Hi all! Wanted to show you my baby Ragdoll Ezio. He's 4 months old and likes.. Well pretty much anything! He even purrs at radiators and the laundry basket. He hates my phone, when I'm on it he smacks it with his little paw to let me know he's the most important thing ever.


----------



## DebS (Jun 14, 2015)

What a precious little guy! I love the tongue out in the third picture. He sounds like a character.


----------



## Blackphoenix4 (Dec 26, 2015)

He acts like he's the king of everything. He's hyper, never sleeps unless you're in the room with him. If he's sleeping and I leave (even just to go to the bathroom) he follows me and meows, as if to say "Sorry didn't you see I was sleeping? You need to watch my every move". 
Loves to bring me every toy he owns. He also brings them to my other cat, but she's more in the "eat, sleep, poop, repeat" state of mind so she's never impressed.


----------



## Speechie (Dec 2, 2013)

Adorable!!
My ragdoll follows me everywhere! Puppy cat  
Enjoy your beautiful baby!


----------



## Gigi009 (Dec 29, 2015)

omg he's so fluffy! My dream cats are a Rag doll and a Scottish fold. 

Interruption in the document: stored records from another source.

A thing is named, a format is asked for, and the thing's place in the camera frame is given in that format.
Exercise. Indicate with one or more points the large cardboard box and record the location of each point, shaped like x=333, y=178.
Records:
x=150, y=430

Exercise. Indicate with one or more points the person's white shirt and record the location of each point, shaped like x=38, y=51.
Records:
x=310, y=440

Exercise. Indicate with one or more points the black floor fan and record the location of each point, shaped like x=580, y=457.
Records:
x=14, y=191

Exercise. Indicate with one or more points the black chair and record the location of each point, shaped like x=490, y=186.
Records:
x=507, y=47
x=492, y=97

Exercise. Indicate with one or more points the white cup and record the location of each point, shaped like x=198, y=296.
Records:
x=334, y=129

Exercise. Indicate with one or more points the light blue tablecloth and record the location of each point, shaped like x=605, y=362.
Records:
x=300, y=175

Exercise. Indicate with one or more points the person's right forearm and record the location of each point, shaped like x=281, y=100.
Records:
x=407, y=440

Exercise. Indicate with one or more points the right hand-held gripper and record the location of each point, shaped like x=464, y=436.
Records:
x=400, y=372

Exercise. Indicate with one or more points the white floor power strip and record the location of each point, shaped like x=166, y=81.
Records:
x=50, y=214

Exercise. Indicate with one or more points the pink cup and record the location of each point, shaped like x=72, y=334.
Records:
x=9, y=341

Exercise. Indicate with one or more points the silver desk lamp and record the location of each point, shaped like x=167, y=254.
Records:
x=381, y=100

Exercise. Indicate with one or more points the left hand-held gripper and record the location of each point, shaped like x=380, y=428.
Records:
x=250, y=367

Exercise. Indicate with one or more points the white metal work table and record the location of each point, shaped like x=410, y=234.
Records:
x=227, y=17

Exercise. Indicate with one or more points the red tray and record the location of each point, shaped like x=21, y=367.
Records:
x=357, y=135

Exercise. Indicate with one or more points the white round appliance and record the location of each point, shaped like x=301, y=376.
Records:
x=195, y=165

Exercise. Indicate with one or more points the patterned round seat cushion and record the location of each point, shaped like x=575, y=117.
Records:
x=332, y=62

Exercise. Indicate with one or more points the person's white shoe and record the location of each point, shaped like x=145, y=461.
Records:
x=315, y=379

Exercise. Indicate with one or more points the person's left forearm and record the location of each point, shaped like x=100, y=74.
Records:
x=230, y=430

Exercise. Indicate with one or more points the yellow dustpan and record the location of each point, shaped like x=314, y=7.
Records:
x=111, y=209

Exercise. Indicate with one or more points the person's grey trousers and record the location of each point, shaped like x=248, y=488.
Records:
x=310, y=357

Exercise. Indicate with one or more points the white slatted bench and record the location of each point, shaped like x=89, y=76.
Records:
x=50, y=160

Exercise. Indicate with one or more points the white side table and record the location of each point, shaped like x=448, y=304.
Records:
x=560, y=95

He is super cute. My kitten follows me around every where, too. It's the cutest thing ever. Did you get him at 4 months? And out of curiosity how much do rag dolls cost? You can private message me if you prefer  beautiful kitten, congrats. Can't wait to see more pics.


Blackphoenix4 said:


> Hi all! Wanted to show you my baby Ragdoll Ezio. He's 4 months old and likes.. Well pretty much anything! He even purrs at radiators and the laundry basket. He hates my phone, when I'm on it he smacks it with his little paw to let me know he's the most important thing ever.


----------



## Susan (Mar 29, 2010)

OMG...he looks like a baby version of my Muffs (she's also a Ragdoll)! He's just adorable!!!


----------



## Mandy and Ellie (Oct 22, 2013)

Ahhhh! I'm SO glad you posted pictures of him. Ezio is even fluffier and cuter than I ever could have imagined! One of the most beautiful, fluffy Ragdoll kittens I have EVER seen! :luv


----------



## Blackphoenix4 (Dec 26, 2015)

Gigi009 said:


> omg he's so fluffy! My dream cats are a Rag doll and a Scottish fold.
> 
> He is super cute. My kitten follows me around every where, too. It's the cutest thing ever. Did you get him at 4 months? And out of curiosity how much do rag dolls cost? You can private message me if you prefer  beautiful kitten, congrats. Can't wait to see more pics.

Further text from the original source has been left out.